Angel Cappa non è un nome che in Italia si sente molto ma per gli Argentini sta diventando molto importante: nel 2017 ha pubblicato, insieme alla figlia Maria, un piccolo libricino che sta facendo parlare ancora di sé a quasi un decennio di distanza in patria chiamato “También nos roban el fútbol” ovvero “Ci rubano anche il calcio”, un pamphlet appassionato contro la mercificazione dello sport più amato d’Argentina.
Per Cappa, infatti, il calcio è prima di tutto un patrimonio collettivo che vai dai calciatori che scendono in campo ai tifosi che riempiono gli stadi, passando poi per le migliaia di volontari che animano i club attraverso la funzione di migliaia di centri sociali sparsi per tutta la nazione, senza che lo scopo di lucro “insozzi” l’obbiettivo finale.

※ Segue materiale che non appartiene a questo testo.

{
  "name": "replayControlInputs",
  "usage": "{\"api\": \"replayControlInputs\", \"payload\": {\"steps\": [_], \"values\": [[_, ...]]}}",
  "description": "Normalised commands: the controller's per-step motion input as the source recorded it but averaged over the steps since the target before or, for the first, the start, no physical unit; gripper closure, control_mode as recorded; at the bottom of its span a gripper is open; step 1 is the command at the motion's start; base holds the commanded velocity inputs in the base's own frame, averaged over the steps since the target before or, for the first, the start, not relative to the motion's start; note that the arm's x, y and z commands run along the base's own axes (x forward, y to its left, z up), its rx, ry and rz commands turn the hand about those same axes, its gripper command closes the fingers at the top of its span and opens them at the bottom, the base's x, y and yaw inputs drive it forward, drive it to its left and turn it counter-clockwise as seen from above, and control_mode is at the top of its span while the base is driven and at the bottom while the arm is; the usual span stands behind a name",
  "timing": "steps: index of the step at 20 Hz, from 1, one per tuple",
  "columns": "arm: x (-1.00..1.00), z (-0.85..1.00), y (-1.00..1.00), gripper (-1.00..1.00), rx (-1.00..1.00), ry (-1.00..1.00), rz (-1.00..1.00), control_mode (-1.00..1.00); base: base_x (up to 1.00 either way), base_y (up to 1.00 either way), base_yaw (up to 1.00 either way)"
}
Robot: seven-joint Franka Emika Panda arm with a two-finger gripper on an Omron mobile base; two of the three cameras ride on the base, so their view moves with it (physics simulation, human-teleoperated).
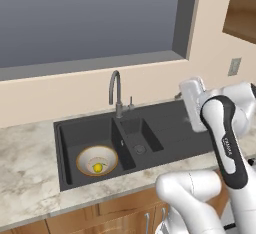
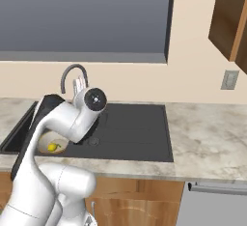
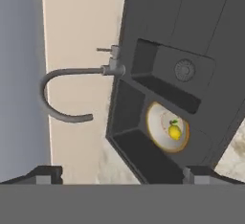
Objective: Pick the lemon from the cabinet and place it in the bowl. Then pick the bowl and place it in the sink. Then turn on the sink facuet.
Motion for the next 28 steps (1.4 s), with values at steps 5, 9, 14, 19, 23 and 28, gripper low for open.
{"api": "replayControlInputs", "payload": {"steps": [5, 9, 14, 19, 23, 28], "values": [[0.60, 0.00, -0.12, -1.00, 0.68, 0.04, -0.36, -1.00, 0.00, 0.00, 0.00], [0.67, 0.00, -0.15, -1.00, 0.69, 0.12, -0.26, -1.00, 0.00, 0.00, 0.00], [0.74, -0.18, -0.03, -1.00, 0.48, 0.28, -0.07, -1.00, 0.00, 0.00, 0.00], [0.67, -0.32, -0.27, -1.00, 0.50, 0.28, 0.00, -1.00, 0.00, 0.00, 0.00], [0.59, -0.30, -0.07, -1.00, 0.40, 0.16, 0.00, -1.00, 0.00, 0.00, 0.00], [0.30, -0.19, 0.01, -1.00, 0.18, 0.05, 0.04, -1.00, 0.00, 0.00, 0.00]]}}
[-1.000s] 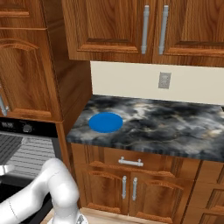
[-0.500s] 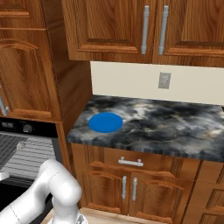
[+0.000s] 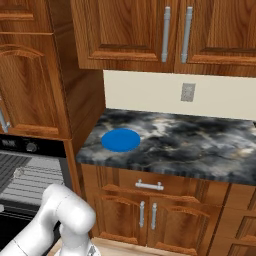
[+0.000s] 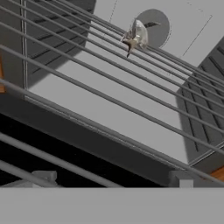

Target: Take the fish from the oven and place it on the plate on the counter.

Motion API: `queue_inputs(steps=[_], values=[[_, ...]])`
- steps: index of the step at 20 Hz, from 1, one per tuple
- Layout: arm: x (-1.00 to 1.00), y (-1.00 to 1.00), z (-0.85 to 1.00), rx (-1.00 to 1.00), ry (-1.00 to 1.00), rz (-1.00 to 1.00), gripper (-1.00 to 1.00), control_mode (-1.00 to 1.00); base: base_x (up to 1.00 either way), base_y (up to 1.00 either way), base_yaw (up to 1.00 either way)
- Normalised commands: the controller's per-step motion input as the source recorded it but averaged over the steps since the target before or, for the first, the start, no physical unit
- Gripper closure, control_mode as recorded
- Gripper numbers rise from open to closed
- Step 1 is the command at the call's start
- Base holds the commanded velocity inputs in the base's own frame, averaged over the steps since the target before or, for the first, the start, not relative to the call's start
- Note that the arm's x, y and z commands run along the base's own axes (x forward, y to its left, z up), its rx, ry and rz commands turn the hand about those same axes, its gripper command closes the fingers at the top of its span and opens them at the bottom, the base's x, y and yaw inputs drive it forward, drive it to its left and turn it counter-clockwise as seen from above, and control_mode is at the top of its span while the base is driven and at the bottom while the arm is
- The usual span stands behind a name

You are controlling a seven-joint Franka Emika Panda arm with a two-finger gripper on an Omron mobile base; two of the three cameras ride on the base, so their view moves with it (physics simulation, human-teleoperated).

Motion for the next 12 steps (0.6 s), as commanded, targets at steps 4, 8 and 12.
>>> queue_inputs(steps=[4, 8, 12], values=[[-1.00, 0.00, -0.89, 0.11, 0.06, 0.00, 1.00, -1.00, 0.00, 0.00, 0.00], [-1.00, 0.00, -0.85, 0.09, 0.06, 0.00, 1.00, -1.00, 0.00, 0.00, 0.00], [-1.00, 0.01, -0.77, 0.08, 0.05, 0.01, 1.00, -1.00, 0.00, 0.00, 0.00]])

Per Cappa, come anche per tanti appassionati di calcio che si dilettano con le scommesse oggi, quella dei club-associazione è una forma di proprietà intellettuale condivisa che rappresenta un baluardo fortissimo contro l’invasione dei grandi capitali d’affari, che rischiano di svuotare di significato l’esperienza sportiva.
Una posizione forte ma condivisa
Il libro è piaciuto a molti, tra cui anche César Luis Menotti, ex CT della nazionale, che è intervenuto a una delle prime presentazioni del libro parlando della minaccia rappresentata dalla privatizzazione selvaggia delle squadre. Menotti e Cappa, infatti, avevano previsto in maniera molto precisa l’avanzata dei colossi stranieri come fondi d’investimento stranieri desiderosi di mettere le mani sui patrimoni sociali e umani delle squadre locali, finendo per snaturare l’identità di un fenomeno sociale molto più che “sportivo” in Argentina.
Questo perché nello stato del Sud America, le associazioni sportive storiche rappresentano un nucleo fondamentale per il tessuto comunitario: le famiglie le utilizzano come supplemento alla scuola, permettendo ai propri figli di imparare uno sport e scoprire le gioie della comunità, il tutto senza che ci siano imponenti spese da sostenere.
A rappresentare una minaccia per questo sistema c’è però la più alta carica di stato: Javier Milei. Il neopresidente, infatti, punta a liberalizzare in maniera netta e concreta il sistema calcistico argentino, permettendo a investitori stranieri di controllare interamente una squadra; il suo obbiettivo finale è quello di importare quello che, di fatto, è il modello anglosassone.
Per Milei l’obbiettivo finale è semplice: è alla ricerca di capitali freschi in grado di risollevare club indebitati come l’Independiente, senza curarsi del fatto che c’è un rischio concreto di trasformare club storici come Boca, River o Estudiantes in succursali di grandi fondi d’investimento.
Cosa sta facendo il presidente Milei al calcio argentino?
Il primo passo è stato posto da Milei durante il corso del 2023 con un DNU, che ha formalmente aperto la possibilità di una conversazione delle squadre in una forma societaria diversa attraverso un voto a maggioranza qualificata dei soci, ricevendo però una risposta particolarmente negativa dalla AFA (Asociaciòn del Fùtbol Argentino). L’idea di Milei non è stata preso bene da praticamente nessun Club: né River, né Boca, né San Lorenzo hanno espresso la volontà di seguire l’idea del presidente della nazione; anche i piccoli club che poggiano le loro radici nei quartieri popolari hanno mostrato con le unghie e con i denti quanto sia importante l’idea della gestione dal Basso.
Lo scontro tra modello associativo e modello aziendale si gioca principalmente negli studi legislativi della capitale Buenos Aires ma anche nelle curve degli stadi più popolari, in un paese dove il calcio è considerato come lo sport “socialista” per definizione. La privatizzazione potrebbe portare le squadre argentine ad avere le risorse necessarie per competere in un campionato della massima serie, facendo queste ultime popolare le scommesse champions league su piattaforme come betfair, ma non siamo sicuri che sia quello che interessa a chi questo calcio lo manda avanti con i propri soldi e il proprio tempo.